# [Exercise goal]
Collect all lines from the listing that include the string "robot".

# [Records to process]
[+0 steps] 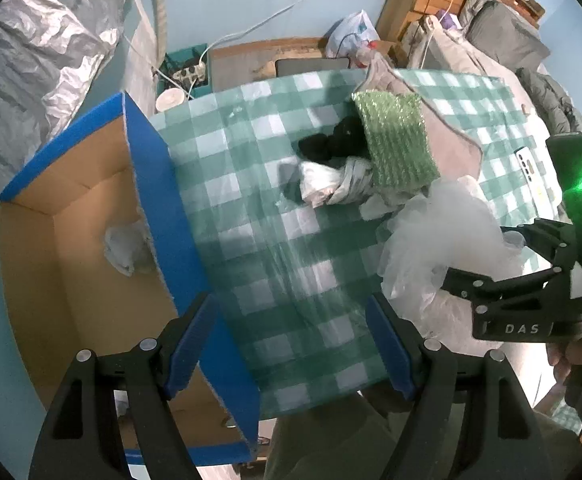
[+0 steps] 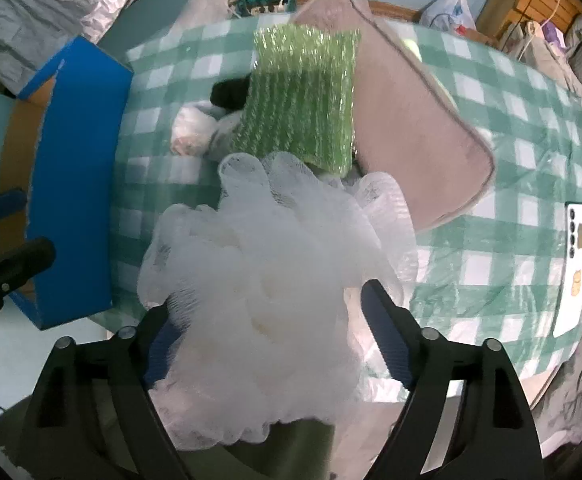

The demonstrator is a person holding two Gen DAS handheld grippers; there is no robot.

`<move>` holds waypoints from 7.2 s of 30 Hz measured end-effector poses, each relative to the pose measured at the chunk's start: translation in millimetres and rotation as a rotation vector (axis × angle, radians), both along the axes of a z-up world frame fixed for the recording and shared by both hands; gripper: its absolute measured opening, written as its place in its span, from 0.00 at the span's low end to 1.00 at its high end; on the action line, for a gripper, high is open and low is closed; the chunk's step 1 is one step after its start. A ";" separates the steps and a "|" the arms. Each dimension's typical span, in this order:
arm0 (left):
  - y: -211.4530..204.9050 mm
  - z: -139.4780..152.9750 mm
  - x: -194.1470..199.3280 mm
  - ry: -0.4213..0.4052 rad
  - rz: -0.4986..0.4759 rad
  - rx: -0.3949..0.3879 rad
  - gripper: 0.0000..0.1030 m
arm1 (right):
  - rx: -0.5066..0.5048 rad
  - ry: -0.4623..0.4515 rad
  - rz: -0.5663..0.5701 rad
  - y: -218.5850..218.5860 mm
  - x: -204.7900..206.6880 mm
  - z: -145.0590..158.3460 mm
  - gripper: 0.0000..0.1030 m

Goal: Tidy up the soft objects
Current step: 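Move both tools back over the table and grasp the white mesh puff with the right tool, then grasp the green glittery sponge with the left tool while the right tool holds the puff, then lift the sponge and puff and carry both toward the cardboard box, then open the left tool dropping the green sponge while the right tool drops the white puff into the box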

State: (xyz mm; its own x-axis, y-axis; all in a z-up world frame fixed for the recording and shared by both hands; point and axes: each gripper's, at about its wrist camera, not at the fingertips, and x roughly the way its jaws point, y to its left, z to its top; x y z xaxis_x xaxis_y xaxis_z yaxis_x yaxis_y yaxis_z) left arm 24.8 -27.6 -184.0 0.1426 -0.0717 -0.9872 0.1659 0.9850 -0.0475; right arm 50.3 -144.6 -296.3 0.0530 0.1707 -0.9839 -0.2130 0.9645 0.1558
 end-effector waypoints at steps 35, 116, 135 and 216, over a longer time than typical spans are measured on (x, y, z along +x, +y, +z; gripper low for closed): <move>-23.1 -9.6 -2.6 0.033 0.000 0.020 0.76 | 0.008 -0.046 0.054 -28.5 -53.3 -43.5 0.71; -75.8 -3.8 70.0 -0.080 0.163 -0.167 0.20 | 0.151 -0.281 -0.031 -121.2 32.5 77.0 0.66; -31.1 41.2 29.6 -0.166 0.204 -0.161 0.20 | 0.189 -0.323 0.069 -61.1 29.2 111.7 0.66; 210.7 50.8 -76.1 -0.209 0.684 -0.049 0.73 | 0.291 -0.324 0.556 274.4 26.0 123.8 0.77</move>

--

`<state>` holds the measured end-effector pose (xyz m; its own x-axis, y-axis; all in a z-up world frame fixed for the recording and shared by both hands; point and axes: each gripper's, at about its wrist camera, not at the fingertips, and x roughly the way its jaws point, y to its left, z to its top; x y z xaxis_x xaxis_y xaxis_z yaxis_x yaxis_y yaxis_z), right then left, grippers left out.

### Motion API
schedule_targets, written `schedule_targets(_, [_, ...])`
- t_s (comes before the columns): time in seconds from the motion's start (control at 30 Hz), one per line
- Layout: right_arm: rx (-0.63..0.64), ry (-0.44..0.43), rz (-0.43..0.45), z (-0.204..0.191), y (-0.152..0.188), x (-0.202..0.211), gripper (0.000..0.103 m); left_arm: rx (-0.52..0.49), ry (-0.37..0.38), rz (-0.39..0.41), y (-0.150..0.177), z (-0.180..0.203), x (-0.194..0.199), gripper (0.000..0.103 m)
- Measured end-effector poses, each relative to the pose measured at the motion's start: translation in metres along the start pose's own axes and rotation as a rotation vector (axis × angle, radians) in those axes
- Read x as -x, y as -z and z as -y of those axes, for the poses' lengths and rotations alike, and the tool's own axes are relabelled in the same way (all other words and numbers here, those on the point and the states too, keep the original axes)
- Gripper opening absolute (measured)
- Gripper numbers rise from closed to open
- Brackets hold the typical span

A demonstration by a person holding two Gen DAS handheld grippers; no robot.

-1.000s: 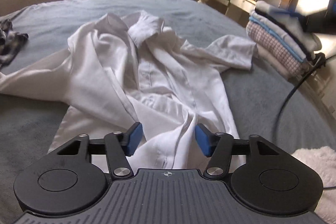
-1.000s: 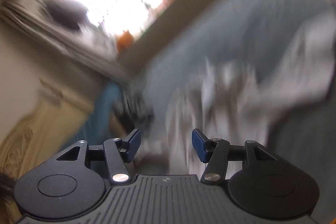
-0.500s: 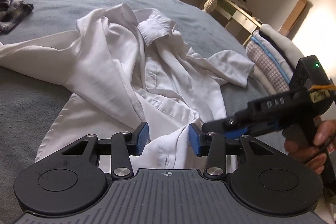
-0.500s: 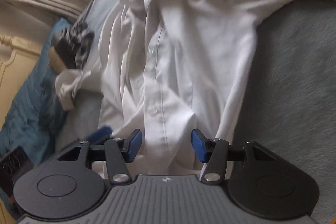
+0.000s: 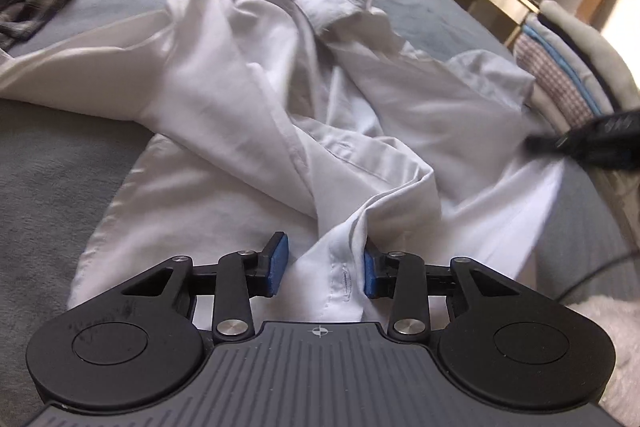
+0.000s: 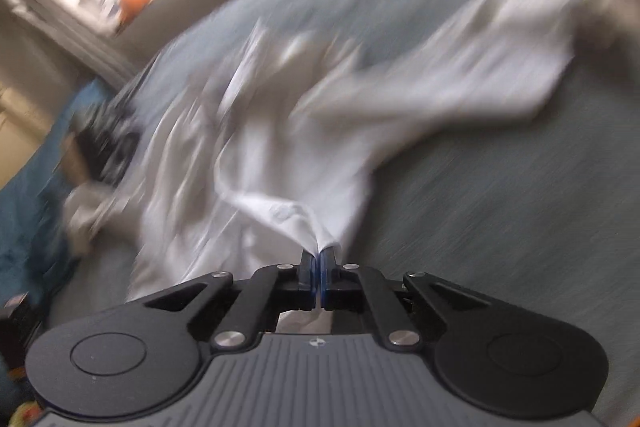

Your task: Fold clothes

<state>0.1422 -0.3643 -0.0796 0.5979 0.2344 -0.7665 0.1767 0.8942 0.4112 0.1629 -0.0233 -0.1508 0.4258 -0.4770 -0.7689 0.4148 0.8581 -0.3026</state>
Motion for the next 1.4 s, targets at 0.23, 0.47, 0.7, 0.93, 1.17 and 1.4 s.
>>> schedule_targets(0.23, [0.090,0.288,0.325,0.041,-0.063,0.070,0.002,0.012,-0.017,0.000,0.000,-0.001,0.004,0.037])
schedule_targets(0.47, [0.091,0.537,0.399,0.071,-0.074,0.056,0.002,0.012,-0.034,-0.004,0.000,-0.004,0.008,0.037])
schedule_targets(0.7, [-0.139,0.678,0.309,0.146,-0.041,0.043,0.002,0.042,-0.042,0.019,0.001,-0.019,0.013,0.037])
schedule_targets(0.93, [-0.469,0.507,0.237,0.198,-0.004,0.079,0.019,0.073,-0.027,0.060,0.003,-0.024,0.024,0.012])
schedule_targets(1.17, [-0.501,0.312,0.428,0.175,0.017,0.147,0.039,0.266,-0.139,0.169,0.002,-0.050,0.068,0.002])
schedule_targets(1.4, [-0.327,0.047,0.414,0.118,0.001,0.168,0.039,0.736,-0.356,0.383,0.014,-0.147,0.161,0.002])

# [Exercise result]
The demonstrator is a person holding two Gen DAS handheld grippers; there is no robot.
A demonstration by a person holding two Gen DAS handheld grippers; no robot.

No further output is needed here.